None of us hopes to go to the doctors and get bad news. No one wants to be told that their life is going to be significantly altered, that they are facing an uncertain future or that they are going to face a painful life. In fact, many of us avoid going to the doctors, in fear of what we might hear. We want to be told that we’re fine, that we are overreacting or that with a little treatment and care, we’ll be back to normal in no time.
Unfortunately, this isn’t always the case. Sometimes, the doctor gives us bad news. In that moment, our hearts seem to stop beating. We imagine our futures and how our life is going to change. It can be tempting to dwell on this, and it’s easy to find that in the coming days, weeks and months, you think of nothing else.
But, at some point, you need to move on from your diagnosis, and start to live your life. Even if it isn’t quite what you’d hoped it would be.
Look at the Positives
It can be hard to see the positives when you first get a diagnosis that will change your life. But, you still have your friends and family. You still have your passions and interests. And, above all, it’s better to know what you are facing than be living with an illness without knowing.

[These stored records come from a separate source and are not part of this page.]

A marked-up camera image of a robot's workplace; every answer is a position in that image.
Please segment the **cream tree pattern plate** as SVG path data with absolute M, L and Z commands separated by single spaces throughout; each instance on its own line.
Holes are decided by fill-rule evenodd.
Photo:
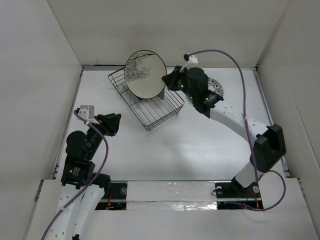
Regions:
M 124 79 L 128 89 L 140 99 L 152 99 L 165 88 L 162 77 L 167 68 L 162 58 L 151 50 L 138 50 L 126 61 Z

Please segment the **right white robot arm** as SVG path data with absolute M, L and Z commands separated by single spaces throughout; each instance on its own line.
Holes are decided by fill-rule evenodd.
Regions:
M 247 118 L 234 109 L 209 88 L 209 77 L 201 68 L 183 69 L 178 65 L 161 79 L 170 91 L 182 91 L 188 96 L 199 113 L 223 124 L 249 143 L 253 151 L 249 162 L 232 178 L 228 187 L 235 196 L 246 194 L 249 187 L 286 154 L 283 129 L 278 124 L 269 126 Z

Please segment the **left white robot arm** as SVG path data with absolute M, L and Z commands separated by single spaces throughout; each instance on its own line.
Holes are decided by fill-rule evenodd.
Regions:
M 99 201 L 111 194 L 111 177 L 95 170 L 92 159 L 107 137 L 114 137 L 121 114 L 98 114 L 89 118 L 77 108 L 73 114 L 88 126 L 87 132 L 73 131 L 66 139 L 66 159 L 55 216 L 46 227 L 43 240 L 80 240 Z

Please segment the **light green rectangular plate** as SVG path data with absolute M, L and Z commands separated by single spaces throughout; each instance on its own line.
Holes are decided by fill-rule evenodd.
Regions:
M 165 99 L 165 89 L 163 89 L 163 90 L 160 92 L 160 94 L 158 95 L 158 98 L 159 98 L 160 100 L 164 100 L 164 99 Z

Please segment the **blue floral round plate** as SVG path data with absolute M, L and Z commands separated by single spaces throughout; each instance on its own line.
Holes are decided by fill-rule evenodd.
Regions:
M 224 96 L 224 89 L 222 87 L 222 85 L 215 79 L 209 77 L 208 78 L 208 89 L 212 92 L 214 92 L 215 94 L 219 95 L 220 97 Z

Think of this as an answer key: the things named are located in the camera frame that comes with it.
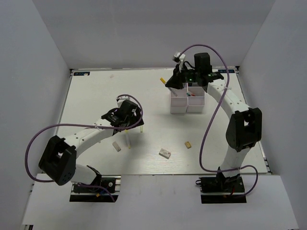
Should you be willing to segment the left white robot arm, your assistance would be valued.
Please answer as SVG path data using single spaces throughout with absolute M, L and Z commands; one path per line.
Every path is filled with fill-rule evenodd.
M 96 143 L 143 124 L 141 107 L 124 100 L 119 108 L 109 110 L 93 125 L 70 136 L 53 136 L 38 166 L 57 185 L 71 181 L 84 184 L 90 191 L 97 191 L 101 187 L 101 174 L 89 165 L 77 164 L 77 158 Z

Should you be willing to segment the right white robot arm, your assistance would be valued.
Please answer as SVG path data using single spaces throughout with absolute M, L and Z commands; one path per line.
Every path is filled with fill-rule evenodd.
M 176 67 L 166 87 L 181 90 L 186 84 L 195 83 L 220 104 L 229 118 L 225 134 L 228 149 L 218 168 L 222 176 L 216 179 L 217 187 L 228 191 L 240 174 L 245 156 L 261 140 L 262 112 L 259 108 L 251 108 L 231 91 L 223 75 L 212 70 L 208 53 L 195 54 L 195 66 L 190 68 L 185 66 L 184 54 L 175 53 L 173 60 Z

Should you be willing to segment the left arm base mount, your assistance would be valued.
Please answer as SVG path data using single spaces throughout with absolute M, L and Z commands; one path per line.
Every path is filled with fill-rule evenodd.
M 70 202 L 114 203 L 120 192 L 121 176 L 102 176 L 93 187 L 73 183 Z

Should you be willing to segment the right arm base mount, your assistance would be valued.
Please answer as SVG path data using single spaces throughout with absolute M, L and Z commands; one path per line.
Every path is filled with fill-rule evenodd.
M 200 177 L 195 184 L 200 187 L 202 204 L 243 204 L 247 202 L 240 174 L 226 179 L 220 172 L 216 176 Z

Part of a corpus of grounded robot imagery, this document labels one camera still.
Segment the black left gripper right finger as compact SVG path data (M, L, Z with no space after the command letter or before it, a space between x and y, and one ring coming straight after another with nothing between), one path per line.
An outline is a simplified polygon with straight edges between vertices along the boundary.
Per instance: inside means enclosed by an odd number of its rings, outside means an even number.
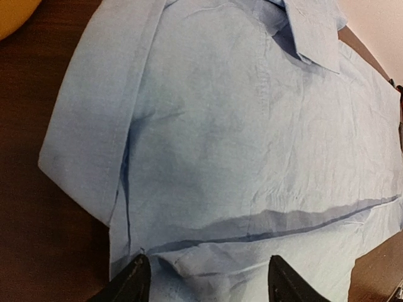
M329 302L280 255L273 255L268 267L270 302Z

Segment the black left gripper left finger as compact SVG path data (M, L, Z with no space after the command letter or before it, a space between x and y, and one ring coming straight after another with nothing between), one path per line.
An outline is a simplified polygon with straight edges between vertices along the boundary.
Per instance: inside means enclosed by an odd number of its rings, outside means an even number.
M144 254L136 256L91 302L148 302L151 267Z

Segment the light blue long sleeve shirt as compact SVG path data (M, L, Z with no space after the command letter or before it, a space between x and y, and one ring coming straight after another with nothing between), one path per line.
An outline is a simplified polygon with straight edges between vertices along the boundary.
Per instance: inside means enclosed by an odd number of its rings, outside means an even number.
M103 1L39 168L110 229L151 301L267 301L271 256L346 301L402 229L398 92L336 1Z

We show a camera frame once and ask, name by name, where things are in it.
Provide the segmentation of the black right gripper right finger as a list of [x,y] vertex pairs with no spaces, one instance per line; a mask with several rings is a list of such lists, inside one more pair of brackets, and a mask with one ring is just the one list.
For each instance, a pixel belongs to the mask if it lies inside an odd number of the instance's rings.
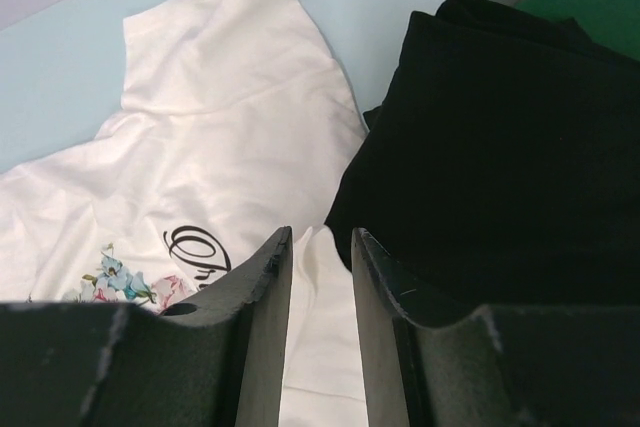
[[351,246],[373,426],[635,426],[639,306],[464,305],[367,231]]

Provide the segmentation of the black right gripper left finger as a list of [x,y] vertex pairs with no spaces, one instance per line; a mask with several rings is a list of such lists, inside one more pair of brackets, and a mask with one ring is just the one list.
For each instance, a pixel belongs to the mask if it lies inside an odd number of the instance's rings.
[[132,303],[5,303],[5,426],[274,426],[292,231],[154,314]]

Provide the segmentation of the white floral print t-shirt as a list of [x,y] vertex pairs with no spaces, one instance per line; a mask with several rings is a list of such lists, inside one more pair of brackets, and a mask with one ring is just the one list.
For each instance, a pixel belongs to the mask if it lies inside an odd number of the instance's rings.
[[352,277],[324,223],[365,132],[318,28],[298,0],[168,0],[124,38],[120,110],[1,177],[2,299],[159,313],[288,226],[279,422],[366,425]]

It’s easy to imagine the worst and to panic. Generally, in life, we’re afraid of things that we don’t understand. You might worry more if you don’t know much about your condition. So, learn all that you can. Don’t be afraid to ask your doctor questions, read up on new research and learn more about what you can expect. Learning as much as you can will help you to feel in control, and could give you greater hope for the future.
Your friends and family will hopefully be a fantastic source of support. As will your doctor and other medical professionals. But, they don’t really understand what you are going through. As much as they might try. So, find people that do. Look for support groups in your local area, and get online. Sites like the shift ms forum can be a fantastic source of information, support and understanding.
Know That You Won’t Always Feel This Way
It’s completely normal to feel shocked, frightened, upset and even angry when you first receive your diagnosis. It’s also normal for these feelings to last for a little while. But, it’s crucial that you know that it won’t last forever. You will start to feel better, and your outlook will change. Perhaps even without your noticing. Take things a day at a time, don’t try to rush yourself, but know that things will change.
Find a New Interest
Sometimes, you need to give yourself a little push. To get yourself back to normal, to seeing people and to thinking of other things. Trying a new hobby or finding a new interest, even if it’s just going for long walks or joining a book club can get you out of your own head and back into the real world.